§ **Exercise aim**
Copy out exactly the lines below that run from the one holding "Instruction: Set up" to the one holding "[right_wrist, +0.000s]", keeping both of those lines and no others.

§ **Supplied data**
++++++++++

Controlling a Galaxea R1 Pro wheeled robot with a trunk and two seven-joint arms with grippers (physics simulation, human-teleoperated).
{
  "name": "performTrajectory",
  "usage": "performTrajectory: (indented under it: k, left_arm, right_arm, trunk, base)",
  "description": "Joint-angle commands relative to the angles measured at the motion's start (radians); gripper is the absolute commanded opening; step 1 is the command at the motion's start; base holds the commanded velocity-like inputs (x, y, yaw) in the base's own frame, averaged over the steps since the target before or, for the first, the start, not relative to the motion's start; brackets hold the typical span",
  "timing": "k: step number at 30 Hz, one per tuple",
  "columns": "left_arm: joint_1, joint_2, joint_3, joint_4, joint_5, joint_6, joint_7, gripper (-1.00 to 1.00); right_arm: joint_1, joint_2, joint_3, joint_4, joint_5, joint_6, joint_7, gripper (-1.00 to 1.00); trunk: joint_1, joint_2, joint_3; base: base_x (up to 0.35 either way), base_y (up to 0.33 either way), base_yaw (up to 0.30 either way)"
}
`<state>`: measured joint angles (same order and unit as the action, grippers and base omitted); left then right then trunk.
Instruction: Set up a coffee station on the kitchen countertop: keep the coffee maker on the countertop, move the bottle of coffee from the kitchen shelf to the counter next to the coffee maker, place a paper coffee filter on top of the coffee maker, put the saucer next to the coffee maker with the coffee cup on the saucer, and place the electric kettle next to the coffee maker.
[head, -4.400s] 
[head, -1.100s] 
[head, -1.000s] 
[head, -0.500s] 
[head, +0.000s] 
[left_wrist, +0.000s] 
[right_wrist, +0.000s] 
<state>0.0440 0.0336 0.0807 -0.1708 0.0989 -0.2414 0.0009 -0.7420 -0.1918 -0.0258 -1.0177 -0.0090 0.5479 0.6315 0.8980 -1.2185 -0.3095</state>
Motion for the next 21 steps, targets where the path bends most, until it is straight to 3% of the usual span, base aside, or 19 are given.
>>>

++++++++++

§ **Exercise output**
Instruction: Set up a coffee station on the kitchen countertop: keep the coffee maker on the countertop, move the bottle of coffee from the kitchen shelf to the counter next to the coffee maker, place a paper coffee filter on top of the coffee maker, put the saucer next to the coffee maker with the coffee cup on the saucer, and place the electric kettle next to the coffee maker.
[head, -4.400s] 
[head, -1.100s] 
[head, -1.000s] 
[head, -0.500s] 
[head, +0.000s] 
[left_wrist, +0.000s] 
[right_wrist, +0.000s] 

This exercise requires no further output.